FRATELLI TUTTI (3)

Mgr CottanceauLe 3 Octobre dernier, le Pape François signait à Assise (Italie) sa troisième encyclique intitulée « Fratelli Tutti – Tous frères ». Ce titre est une expression qu’utilisait St François d’Assise pour inviter à un mode de vie aux couleurs de l’Evangile. Il entendait proposer à tous les Hommes et Femmes de vivre un amour qui dépassait toute barrière de quelque nature qu’elle soit, un amour capable de construire la fraternité et l’amitié sociale. 

Après avoir évoqué dans les « Communiqué » du 21 Octobre et du 4 Novembre les trois premiers chapitres de cette encyclique, arrêtons-nous aujourd’hui sur le chapitre quatre intitulé : « Un cœur ouvert au monde ».

Ayant dans les chapitres précédents appelé à mettre en œuvre la fraternité et l’amitié sociale dans une perspective universelle, à partir de cette parole du Christ : « Tous, vous êtes des frères » (Mt 23, 8), le Pape François poursuit sa réflexion sur les moyens et les mesures permettant de mettre en œuvre cette « fraternité universelle », et ce dans le contexte d’une réalité qui plonge tant d’hommes, de femmes et d’enfants dans la détresse et le désespoir et les pousse à quitter leurs pays respectifs pour migrer vers ce qu’ils pensent être une « terre promise ». « Avec leurs « vies détruites », ayant fui des guerres, des persécutions, des catastrophes naturelles, des trafiquants sans scrupule, arrachés à leurs communautés d’origine, les migrants doivent être accueillis, protégés, promus et intégrés. Dans les pays de destination, le juste équilibre doit être trouvé entre la protection des droits des citoyens et la garantie de l’accueil et de l’assistance pour les migrants. Ce qui est surtout nécessaire, est-il précisé dans le document, c’est une gouvernance globale pour les migrations, qui puisse ouvrir des projets à long terme, en allant au-delà de la seule gestion des urgences, au nom d’un développement solidaire de tous les peuples (129-132) ». (Commentaire de « Fratelli Tutti » paru dans « Vatican News » du 04 Octobre 2020). 

Parmi ces mesures :
*Accueillir, protéger, promouvoir et intégrer les personnes migrantes et toutes les personnes marginalisées.

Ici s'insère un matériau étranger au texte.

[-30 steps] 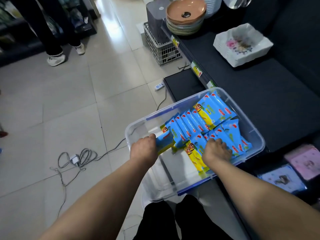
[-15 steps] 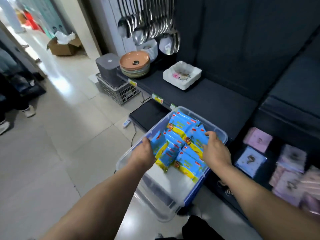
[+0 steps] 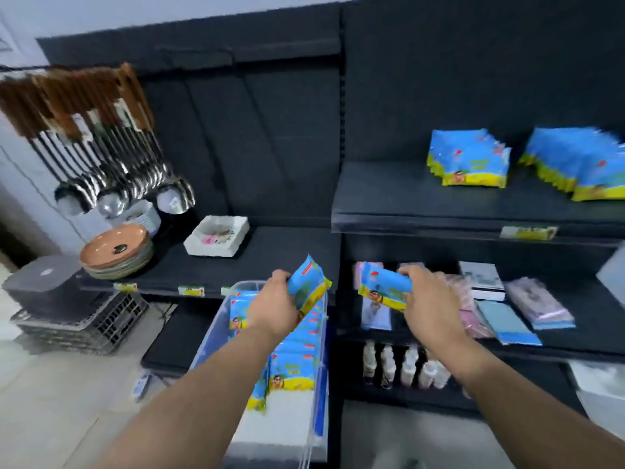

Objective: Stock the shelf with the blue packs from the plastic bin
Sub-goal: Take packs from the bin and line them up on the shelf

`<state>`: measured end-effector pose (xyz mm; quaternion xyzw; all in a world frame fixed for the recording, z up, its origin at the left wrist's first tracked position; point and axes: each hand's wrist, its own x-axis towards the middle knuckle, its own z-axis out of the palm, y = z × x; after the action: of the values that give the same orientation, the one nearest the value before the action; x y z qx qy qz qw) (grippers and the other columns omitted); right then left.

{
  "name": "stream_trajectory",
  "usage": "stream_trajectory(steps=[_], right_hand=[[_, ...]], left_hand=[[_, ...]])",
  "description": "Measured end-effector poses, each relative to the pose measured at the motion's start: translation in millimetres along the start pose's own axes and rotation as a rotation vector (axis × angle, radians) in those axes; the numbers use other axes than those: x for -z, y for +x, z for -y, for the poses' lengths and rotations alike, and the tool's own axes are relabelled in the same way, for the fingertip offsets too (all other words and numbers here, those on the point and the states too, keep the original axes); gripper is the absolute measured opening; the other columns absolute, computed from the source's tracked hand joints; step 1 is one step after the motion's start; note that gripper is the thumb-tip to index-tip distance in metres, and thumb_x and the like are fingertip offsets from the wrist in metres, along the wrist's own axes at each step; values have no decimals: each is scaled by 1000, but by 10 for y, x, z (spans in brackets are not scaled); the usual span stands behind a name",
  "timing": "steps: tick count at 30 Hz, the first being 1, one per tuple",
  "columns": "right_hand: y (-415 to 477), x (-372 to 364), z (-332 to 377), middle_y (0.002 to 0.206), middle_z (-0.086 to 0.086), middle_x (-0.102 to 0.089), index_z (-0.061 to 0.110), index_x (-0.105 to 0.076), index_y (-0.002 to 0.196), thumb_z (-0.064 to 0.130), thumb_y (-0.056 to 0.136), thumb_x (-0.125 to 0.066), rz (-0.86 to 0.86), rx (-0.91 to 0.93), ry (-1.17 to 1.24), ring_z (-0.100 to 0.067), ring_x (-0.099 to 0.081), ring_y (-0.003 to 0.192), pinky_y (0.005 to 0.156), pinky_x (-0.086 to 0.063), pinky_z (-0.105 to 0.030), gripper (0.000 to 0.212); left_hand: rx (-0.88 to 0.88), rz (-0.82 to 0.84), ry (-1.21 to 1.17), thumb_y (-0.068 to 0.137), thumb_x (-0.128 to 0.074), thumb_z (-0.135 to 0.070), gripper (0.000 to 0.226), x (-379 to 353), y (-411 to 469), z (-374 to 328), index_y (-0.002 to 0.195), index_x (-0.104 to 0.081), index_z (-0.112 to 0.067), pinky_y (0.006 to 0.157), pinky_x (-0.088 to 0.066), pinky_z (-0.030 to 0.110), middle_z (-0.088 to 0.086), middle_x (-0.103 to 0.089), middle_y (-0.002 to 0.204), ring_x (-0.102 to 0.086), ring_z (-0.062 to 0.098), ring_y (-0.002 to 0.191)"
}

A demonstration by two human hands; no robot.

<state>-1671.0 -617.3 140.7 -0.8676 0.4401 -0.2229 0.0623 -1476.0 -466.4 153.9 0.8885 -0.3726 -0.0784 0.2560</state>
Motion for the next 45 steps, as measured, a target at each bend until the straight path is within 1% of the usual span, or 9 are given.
stream_trajectory(steps=[4,11,14,18,21,28,36,40,45], right_hand=[[136,388,-343,107,0,-60,23,-52,119,1,78,-57,-124,-102,3,-27,-47,103,77,-37,-39,47],[467,881,-1135,110,0,-58,24,-52,116,4,83,-58,-258,-190,5,-26,-44,106,78,-32,-38,39],[676,1085,-1487,109,2,-56,24,-51,116,4,84,-58,-291,-181,3,-25,-44,105,78,-33,-38,39],[1031,1332,-1934,111,4,-55,26,-49,117,6,87,-57,-301,-119,2,-23,-42,106,78,-33,-38,37],[1272,1455,-2218,112,7,-54,28,-47,117,8,87,-56,-269,-70,-10,-20,-41,106,80,-32,-37,37],[1636,1495,-2643,111,11,-54,30,-47,113,9,87,-57,-206,6,-5,-17,-40,106,77,-29,-32,35],[1963,1321,-2743,111,14,-52,32,-46,112,10,88,-56,-139,0,70,-14,-38,105,83,-36,-36,34],[2118,1228,-2743,114,16,-51,31,-46,115,11,90,-55,-101,-7,86,-13,-37,106,79,-31,-32,34],[2277,1105,-2704,115,14,-50,32,-44,117,14,92,-53,-54,-2,77,-13,-36,106,85,-34,-33,32]], left_hand=[[-145,-43,-57,90,-50,-13,30,0,188,-697,119,-44,-18,71,-42,34,4,-62,106,-59,28,90],[-342,-92,-63,93,-47,-12,31,-195,605,-1889,124,-44,-17,72,-40,31,2,-60,114,-57,23,95],[-362,-127,-82,93,-47,-10,32,-348,811,-2367,124,-45,-18,75,-43,33,0,-58,115,-53,19,95],[-396,-154,-58,91,-48,-8,36,-580,1146,-2976,125,-48,-20,88,-47,43,1,-57,119,-50,23,109],[-401,-123,5,92,-49,-10,37,-721,1364,-3324,128,-47,-22,88,-45,42,1,-57,122,-46,23,112],[-394,-19,116,93,-50,-13,38,-1035,1734,-3711,129,-47,-25,94,-37,38,4,-56,121,-41,22,117],[-489,40,157,93,-52,-17,34,-1306,2210,-3939,126,-50,-27,97,-34,38,2,-54,123,-38,20,121],[-533,-41,205,92,-56,-26,35,-1396,2403,-3954,127,-52,-31,95,-35,35,-6,-56,124,-37,19,121],[-548,-141,220,87,-62,-34,40,-1447,2545,-3914,125,-52,-29,96,-34,32,-6,-51,125,-36,18,120]])
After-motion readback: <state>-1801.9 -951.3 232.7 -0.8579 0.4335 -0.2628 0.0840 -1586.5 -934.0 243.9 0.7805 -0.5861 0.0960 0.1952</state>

Cela implique la volonté « d’établir dans nos sociétés le concept de la pleine citoyenneté et à renoncer à l’usage discriminatoire du terme minorités, qui porte avec lui les germes du sentiment d’isolement et de l’infériorité » (Fratelli Tutti § 131)
*Développer la conscience que, ou bien nous nous sauvons tous, ou bien personne ne se sauve. « Les apports mutuels entre pays, en réalité, finissent par profiter à tous. Un pays qui progresse à partir de son substrat culturel original est un trésor pour l’humanité toute entière ». (Fratelli Tutti § 137)
*Rechercher un ordre juridique, politique et économique qui tend au développement solidaire de tous les peuples. « Cela profitera finalement à la planète entière parce que l’aide au développement des pays pauvres entraine la création de richesse pour tous ». (Fratelli Tutti § 138)

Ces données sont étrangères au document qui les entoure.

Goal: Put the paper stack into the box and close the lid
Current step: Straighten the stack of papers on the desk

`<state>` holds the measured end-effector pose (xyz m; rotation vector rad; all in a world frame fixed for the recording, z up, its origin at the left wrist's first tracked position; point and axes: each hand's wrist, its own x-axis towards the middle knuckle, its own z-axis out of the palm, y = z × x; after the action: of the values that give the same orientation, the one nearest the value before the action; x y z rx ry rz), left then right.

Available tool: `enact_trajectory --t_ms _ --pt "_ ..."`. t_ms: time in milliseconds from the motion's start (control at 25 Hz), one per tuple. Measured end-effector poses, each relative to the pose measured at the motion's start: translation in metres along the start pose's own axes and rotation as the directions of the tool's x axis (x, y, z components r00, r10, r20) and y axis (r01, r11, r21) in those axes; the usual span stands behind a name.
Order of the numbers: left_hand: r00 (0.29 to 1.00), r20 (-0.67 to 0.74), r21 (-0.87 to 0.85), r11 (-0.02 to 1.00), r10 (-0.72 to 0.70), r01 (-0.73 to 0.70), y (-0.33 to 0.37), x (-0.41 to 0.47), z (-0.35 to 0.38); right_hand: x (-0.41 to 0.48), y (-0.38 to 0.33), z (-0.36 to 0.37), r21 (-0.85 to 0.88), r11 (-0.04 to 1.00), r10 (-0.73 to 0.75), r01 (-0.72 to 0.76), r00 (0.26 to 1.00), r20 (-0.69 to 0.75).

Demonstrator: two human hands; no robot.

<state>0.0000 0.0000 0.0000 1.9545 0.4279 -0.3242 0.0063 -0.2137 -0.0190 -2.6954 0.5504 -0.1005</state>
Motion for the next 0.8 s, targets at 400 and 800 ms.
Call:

Le Saint Père poursuit en insistant sur la notion de gratuité, cette disposition qui nous rapproche de Dieu, ce Dieu qui « donne gratuitement, au point d’aider même ceux qui ne sont pas fidèles, et « il fait lever son soleil sur les méchants et sur les bons » (Mt 5, 45). Ce n’est pas pour rien que Jésus recommande : … « Vous avez reçu gratuitement, donnez gratuitement » (Mt 10, 8) … Les nationalismes fondés sur le repli sur soi traduisent en définitive cette incapacité de gratuité, l’erreur de croire qu’on peut se développer à côté de la ruine des autres et qu’en se fermant aux autres, on est mieux protégé. » (Fratelli Tutti § 140 et 141).

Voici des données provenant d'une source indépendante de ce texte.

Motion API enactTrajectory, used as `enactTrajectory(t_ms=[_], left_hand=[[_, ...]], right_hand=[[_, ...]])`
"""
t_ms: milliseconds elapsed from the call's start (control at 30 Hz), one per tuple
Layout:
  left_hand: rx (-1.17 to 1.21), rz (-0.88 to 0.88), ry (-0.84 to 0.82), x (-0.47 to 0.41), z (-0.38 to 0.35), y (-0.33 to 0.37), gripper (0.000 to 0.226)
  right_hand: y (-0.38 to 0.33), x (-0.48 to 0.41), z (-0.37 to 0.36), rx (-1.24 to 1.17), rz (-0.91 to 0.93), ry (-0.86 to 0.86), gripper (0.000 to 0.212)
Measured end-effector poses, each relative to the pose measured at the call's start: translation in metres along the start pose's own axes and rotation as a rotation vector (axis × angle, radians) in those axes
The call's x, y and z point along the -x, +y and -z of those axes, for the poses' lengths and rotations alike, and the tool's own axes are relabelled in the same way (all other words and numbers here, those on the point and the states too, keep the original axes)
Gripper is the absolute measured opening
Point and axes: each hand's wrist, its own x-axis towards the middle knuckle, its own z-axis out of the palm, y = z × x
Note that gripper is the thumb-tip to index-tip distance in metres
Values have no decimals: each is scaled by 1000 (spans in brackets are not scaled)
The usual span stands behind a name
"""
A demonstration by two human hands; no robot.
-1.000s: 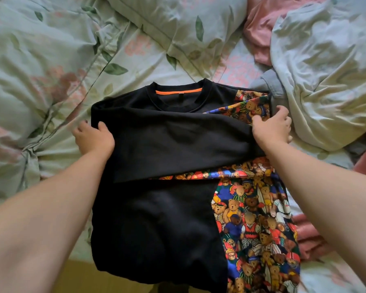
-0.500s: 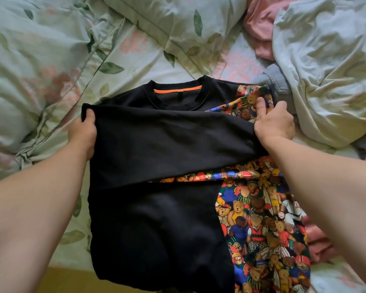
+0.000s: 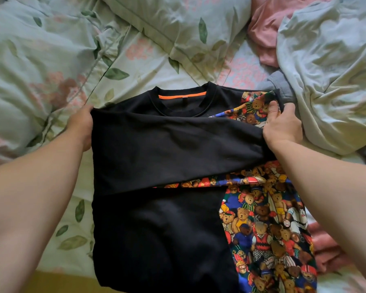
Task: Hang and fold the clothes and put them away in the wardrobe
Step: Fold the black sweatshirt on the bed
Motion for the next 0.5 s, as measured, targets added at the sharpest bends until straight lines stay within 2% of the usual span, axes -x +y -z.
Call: enactTrajectory(t_ms=[100,133,233,400,500], left_hand=[[-145,-31,35,-10,-3,-1,69],[-208,-62,81,-12,-4,-2,75],[-334,-150,207,-17,-6,-6,70],[-447,-158,408,-17,-10,-8,71],[-508,-270,511,-7,-13,2,61]], right_hand=[[-1,-1,-5,26,-47,-7,58],[-2,-2,-7,25,-64,-10,58],[-6,-5,-12,15,-95,-14,53],[-11,-15,-11,25,-76,-30,58],[-18,-18,0,0,-48,-7,55]])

Cette perspective d’universalité, doit-elle se faire au détriment de ce qui fait la richesse culturelle « locale » ? Le § 143 nous éclaire sur le rapport entre les deux. Il ne s’agit pas de renoncer à son trésor propre. « Il n’y a d’ouverture entre les peuples qu’à partir de l’amour de sa terre, de son peuple, de ses traits culturels… Chacun aime et prend soin de sa terre avec une attention particulière et se soucie de son pays… Le bien de l’univers exige que chacun protège et aime sa propre terre. Autrement, les conséquences du désastre d’un pays finiront par affecter la planète toute entière ».